### Assignment
The count of lines with the string "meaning" in the material is all that should be returned.

☆ ☆ ☆ ☆

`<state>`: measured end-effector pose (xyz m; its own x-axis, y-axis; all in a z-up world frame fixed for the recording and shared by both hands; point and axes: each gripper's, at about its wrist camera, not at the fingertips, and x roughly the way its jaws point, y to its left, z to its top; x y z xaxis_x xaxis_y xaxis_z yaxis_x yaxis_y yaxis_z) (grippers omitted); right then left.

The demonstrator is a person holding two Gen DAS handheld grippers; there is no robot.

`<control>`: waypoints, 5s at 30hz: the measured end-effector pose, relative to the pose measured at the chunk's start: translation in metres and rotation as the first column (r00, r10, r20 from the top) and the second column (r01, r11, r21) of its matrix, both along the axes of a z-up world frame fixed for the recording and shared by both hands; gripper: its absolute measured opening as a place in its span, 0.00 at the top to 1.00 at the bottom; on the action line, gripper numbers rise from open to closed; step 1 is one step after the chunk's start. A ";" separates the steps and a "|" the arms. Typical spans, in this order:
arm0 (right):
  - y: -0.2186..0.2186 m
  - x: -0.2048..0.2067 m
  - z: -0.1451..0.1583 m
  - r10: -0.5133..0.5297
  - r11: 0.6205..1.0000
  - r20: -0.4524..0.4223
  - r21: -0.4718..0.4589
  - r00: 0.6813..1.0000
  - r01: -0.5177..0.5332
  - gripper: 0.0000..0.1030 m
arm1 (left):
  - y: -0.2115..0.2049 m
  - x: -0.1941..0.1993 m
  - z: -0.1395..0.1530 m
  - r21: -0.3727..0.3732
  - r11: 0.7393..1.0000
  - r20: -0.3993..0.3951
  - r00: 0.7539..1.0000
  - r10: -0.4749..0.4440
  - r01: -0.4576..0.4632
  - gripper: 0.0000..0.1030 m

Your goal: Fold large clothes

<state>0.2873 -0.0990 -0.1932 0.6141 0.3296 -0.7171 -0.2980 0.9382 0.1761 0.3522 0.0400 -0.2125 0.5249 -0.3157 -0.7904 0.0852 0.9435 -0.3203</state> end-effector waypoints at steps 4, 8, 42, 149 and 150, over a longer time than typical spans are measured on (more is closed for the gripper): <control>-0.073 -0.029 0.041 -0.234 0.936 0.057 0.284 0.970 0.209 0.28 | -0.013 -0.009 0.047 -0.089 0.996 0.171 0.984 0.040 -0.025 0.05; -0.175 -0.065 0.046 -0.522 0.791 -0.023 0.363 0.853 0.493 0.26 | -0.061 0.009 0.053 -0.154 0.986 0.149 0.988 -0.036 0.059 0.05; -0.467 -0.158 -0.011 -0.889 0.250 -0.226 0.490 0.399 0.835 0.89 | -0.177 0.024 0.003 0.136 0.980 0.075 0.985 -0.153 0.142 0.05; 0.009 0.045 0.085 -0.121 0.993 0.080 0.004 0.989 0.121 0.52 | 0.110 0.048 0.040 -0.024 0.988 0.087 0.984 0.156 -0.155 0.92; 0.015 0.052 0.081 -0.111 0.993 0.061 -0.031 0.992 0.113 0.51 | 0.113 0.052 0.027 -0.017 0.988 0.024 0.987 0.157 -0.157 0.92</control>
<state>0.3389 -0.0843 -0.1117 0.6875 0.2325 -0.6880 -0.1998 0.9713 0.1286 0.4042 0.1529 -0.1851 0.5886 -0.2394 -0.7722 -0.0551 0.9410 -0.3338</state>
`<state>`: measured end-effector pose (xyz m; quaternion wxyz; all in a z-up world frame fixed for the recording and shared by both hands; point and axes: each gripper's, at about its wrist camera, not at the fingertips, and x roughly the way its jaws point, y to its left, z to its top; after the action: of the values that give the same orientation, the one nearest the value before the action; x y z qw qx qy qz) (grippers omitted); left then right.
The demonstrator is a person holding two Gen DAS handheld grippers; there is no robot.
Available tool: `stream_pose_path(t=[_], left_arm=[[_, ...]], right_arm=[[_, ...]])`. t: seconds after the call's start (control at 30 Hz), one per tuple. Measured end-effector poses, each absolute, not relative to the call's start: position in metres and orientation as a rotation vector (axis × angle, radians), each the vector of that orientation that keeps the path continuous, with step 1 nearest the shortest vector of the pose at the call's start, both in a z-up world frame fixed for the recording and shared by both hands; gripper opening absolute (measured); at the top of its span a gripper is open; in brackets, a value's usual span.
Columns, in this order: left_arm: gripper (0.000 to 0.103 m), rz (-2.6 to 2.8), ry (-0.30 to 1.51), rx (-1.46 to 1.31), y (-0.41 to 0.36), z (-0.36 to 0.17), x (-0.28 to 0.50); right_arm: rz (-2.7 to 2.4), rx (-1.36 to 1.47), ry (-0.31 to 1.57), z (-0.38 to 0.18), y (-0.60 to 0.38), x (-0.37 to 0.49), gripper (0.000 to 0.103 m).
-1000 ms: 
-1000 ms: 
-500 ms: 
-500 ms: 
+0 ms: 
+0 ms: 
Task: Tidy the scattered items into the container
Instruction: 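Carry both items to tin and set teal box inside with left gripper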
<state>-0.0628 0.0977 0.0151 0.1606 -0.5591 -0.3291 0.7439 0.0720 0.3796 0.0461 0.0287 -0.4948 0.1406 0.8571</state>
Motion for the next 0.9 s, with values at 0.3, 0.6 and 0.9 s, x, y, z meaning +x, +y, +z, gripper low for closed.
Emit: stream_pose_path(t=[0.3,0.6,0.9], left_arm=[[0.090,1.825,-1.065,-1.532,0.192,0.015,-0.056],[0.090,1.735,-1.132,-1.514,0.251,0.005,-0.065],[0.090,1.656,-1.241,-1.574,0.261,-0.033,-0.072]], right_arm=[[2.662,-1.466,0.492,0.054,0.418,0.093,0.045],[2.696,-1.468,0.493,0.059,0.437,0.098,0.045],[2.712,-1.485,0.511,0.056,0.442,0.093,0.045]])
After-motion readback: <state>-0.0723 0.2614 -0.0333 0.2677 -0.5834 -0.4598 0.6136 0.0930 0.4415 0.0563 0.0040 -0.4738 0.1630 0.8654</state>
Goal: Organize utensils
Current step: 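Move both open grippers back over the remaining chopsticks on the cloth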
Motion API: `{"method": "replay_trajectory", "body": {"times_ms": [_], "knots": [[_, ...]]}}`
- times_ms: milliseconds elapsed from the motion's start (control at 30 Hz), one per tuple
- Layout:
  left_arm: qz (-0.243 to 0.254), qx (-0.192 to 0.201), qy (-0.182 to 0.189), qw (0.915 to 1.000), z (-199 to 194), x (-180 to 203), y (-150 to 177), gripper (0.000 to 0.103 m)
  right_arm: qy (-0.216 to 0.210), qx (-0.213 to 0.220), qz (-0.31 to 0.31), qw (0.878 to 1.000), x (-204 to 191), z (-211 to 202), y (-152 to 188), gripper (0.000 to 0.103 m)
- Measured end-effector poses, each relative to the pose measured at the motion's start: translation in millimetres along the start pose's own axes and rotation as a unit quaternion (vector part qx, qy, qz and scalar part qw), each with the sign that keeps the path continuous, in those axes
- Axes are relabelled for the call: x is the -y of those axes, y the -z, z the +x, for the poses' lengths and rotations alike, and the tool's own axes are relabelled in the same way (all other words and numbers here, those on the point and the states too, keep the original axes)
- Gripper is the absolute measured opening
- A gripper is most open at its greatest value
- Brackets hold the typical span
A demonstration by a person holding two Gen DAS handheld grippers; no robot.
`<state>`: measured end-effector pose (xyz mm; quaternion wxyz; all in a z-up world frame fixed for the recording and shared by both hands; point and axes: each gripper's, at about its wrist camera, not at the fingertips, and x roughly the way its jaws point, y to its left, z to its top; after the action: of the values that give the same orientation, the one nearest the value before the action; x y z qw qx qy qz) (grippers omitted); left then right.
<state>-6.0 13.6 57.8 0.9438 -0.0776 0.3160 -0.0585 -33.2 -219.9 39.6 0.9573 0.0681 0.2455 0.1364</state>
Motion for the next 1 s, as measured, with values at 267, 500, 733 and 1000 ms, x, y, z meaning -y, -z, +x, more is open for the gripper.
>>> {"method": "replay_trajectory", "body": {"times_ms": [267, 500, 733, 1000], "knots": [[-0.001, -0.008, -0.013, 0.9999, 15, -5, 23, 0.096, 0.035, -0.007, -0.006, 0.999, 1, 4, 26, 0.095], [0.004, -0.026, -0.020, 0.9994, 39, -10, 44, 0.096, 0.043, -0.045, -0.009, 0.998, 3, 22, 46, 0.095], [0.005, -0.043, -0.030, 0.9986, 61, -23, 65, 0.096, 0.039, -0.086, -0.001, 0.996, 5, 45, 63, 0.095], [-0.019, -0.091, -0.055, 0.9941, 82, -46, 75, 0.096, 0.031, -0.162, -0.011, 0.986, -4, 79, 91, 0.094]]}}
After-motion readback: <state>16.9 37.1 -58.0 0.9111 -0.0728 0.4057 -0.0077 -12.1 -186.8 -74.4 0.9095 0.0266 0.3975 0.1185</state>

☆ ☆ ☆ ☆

### Reply to the task
2